Laparoscopic Catheter Implantation for Targeted Therapy Delivery in the Treatment of Pudendal Neuralgia and Other Intrapelvic Causes Of Neuropathic Pain

2019 
Video Objective To describe the technique and propose a tentative care pathway for the use of the targeted delivery of ropivacaine via implanted catheter to alleviate post-decompression neuropathic pain in patients with intrapelvic nerve entrapments (INE) in four successful initial cases. Setting Tertiary care center: specialized Neuropelveology center; this video features an initial proof-of-concept case series. Interventions Despite the high success rate of laparoscopic neuronavigation (LANN) in the surgical treatment of INE, 52% of patients experience residual pain, likely resulting from axon demyelination and Schwann cell degeneration.

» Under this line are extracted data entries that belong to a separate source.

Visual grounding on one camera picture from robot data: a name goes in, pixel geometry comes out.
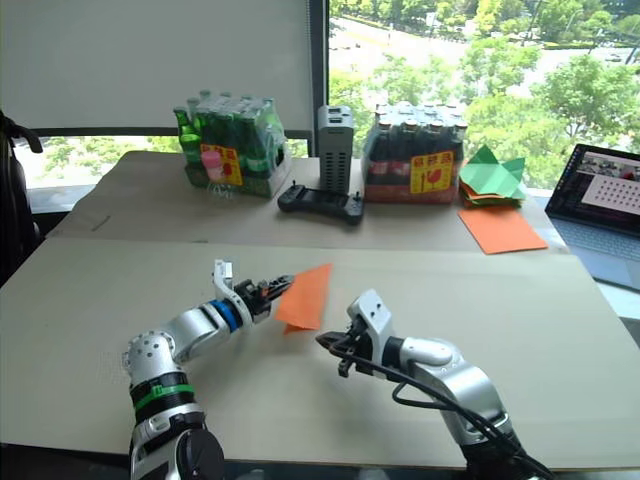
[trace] window blind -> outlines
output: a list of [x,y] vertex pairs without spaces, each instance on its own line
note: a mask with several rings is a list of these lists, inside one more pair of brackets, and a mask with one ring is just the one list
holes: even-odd
[[203,88],[312,130],[304,0],[0,0],[0,92],[30,128],[174,127]]

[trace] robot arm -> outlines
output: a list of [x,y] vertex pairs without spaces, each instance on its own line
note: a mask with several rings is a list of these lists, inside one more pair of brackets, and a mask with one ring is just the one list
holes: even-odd
[[293,281],[292,276],[282,276],[257,285],[246,280],[234,287],[232,278],[231,263],[216,260],[214,300],[129,341],[123,365],[131,377],[129,394],[136,416],[132,479],[222,478],[222,449],[207,430],[182,365],[265,319],[271,302]]
[[[374,290],[358,297],[347,313],[352,323],[346,334],[328,332],[317,338],[323,347],[342,358],[338,367],[341,376],[348,376],[355,363],[361,373],[395,382],[403,382],[400,377],[404,376],[423,385],[423,391],[445,407],[442,417],[467,459],[467,471],[472,478],[552,478],[548,470],[522,450],[509,414],[489,377],[467,362],[455,345],[436,338],[393,336],[391,312]],[[460,408],[447,408],[450,402]],[[462,410],[470,418],[461,415]],[[484,425],[490,425],[487,428],[499,432],[498,438],[487,438],[472,415],[482,417]],[[548,475],[536,476],[540,471]]]

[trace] tree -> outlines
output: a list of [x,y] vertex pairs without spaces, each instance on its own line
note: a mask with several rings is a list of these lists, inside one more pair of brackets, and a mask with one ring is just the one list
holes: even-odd
[[540,37],[549,42],[561,40],[574,22],[580,20],[582,4],[578,0],[548,0],[540,7],[538,25]]
[[580,0],[580,3],[582,4],[582,10],[587,18],[592,16],[595,12],[605,10],[604,5],[600,0]]
[[45,144],[47,163],[44,165],[45,174],[53,173],[56,178],[63,178],[64,169],[69,165],[74,147],[66,137],[53,137]]
[[462,100],[469,104],[477,96],[505,93],[520,85],[525,71],[535,68],[539,58],[537,47],[517,47],[506,38],[474,41],[460,61]]
[[630,15],[616,24],[616,30],[622,33],[640,35],[640,15]]
[[99,177],[135,148],[119,137],[54,137],[47,143],[45,175]]
[[331,70],[329,75],[329,102],[331,105],[346,105],[351,108],[355,124],[353,151],[361,152],[364,139],[371,126],[373,115],[364,105],[366,80],[357,73]]
[[595,38],[600,30],[610,30],[612,21],[613,16],[609,12],[598,10],[582,24],[582,27],[589,32],[590,38]]
[[571,58],[532,88],[550,111],[567,122],[571,139],[596,139],[629,131],[640,108],[634,69],[611,67],[589,55]]
[[522,11],[525,9],[522,0],[502,0],[500,7],[500,19],[502,21],[512,18],[522,17]]
[[502,0],[479,0],[475,21],[481,34],[489,35],[496,29],[501,9]]
[[428,0],[404,0],[401,7],[399,22],[405,25],[419,24],[424,26],[424,19],[428,11],[433,10],[434,2]]
[[291,151],[291,157],[303,158],[309,156],[306,140],[289,139],[287,141],[287,144],[289,145],[289,150]]
[[406,100],[417,105],[423,97],[438,101],[449,99],[453,72],[442,58],[432,55],[424,67],[408,65],[404,57],[385,54],[385,58],[373,76],[374,86],[387,92],[389,103]]
[[380,20],[389,23],[392,20],[392,5],[391,0],[379,0],[378,2],[378,12],[380,15]]
[[371,0],[360,0],[358,9],[358,13],[363,17],[373,18],[373,2]]
[[331,0],[329,2],[329,16],[340,17],[344,12],[345,0]]
[[436,5],[436,18],[439,22],[445,22],[453,13],[453,5],[449,2],[438,2]]
[[478,0],[455,0],[456,12],[473,17],[478,11]]
[[563,133],[563,122],[538,101],[502,94],[479,98],[465,117],[469,121],[467,156],[487,145],[500,160],[524,157],[528,186],[555,186],[570,141]]
[[402,7],[403,0],[390,0],[391,8],[390,8],[390,16],[389,21],[394,25],[399,25],[402,21]]
[[462,14],[452,15],[444,20],[448,27],[463,27],[467,23],[467,17]]
[[527,31],[529,19],[525,17],[511,18],[500,24],[500,31],[505,35],[518,34]]
[[148,150],[152,152],[182,152],[178,137],[147,137],[147,143],[149,144]]

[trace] orange paper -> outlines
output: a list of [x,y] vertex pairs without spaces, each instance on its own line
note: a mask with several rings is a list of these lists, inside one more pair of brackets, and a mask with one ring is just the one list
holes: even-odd
[[320,328],[332,266],[328,263],[297,274],[291,287],[282,294],[275,318],[287,324],[285,334]]
[[513,207],[498,206],[460,210],[458,216],[484,253],[547,248],[547,244]]

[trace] window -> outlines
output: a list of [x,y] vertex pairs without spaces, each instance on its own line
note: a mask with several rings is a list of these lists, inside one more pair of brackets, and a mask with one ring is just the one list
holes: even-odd
[[[16,157],[25,172],[27,188],[94,185],[126,152],[146,150],[181,153],[175,136],[41,137],[44,152],[35,154],[26,140],[16,143]],[[294,157],[306,157],[307,140],[289,140]]]
[[376,103],[459,103],[466,154],[526,158],[551,189],[576,143],[640,151],[635,0],[329,0],[330,103],[355,155]]

During axonal injury, sodium channels are upregulated, resulting in a massive influx of sodium, causing neuralgia, mechanosensitivity, and hyperalgesia. Genetic/pharmacologic blockade of these channels has neuroprotective and analgesic effects. Building on these insights, we hypothesized that the inhibition of sodium channels with ropivacaine in the entrapped nerve may alleviate post-decompression pain in patients undergoing LANN. Four patients (one male, three female) diagnosed with INE in our Neuropelveology clinic in Sao Paulo and undergoing LANN detrapment were included. The first three cases had a catheter implanted at the site where the INE was relieved; the catheter was connected to a medication pump or a subcutaneous port. The fourth case was a salvage procedure, in which the patient had failed to experience pain relief following one prior hip replacement, one hip prosthesis revision, and one previous LANN detrapment of the intrapelvic portion of the sciatic nerve. Optimal pain control was obtained in all the four patients. A proposed care pathway for INE is presented and discussed. Conclusion Preliminary observations indicate that the targeted delivery of ropivacaine via implanted catheter and pump/port may effectively control post-decompression neuropathic pain and completely obviate the use of opioid analgesics without the risk of dependence or cognitive side effects.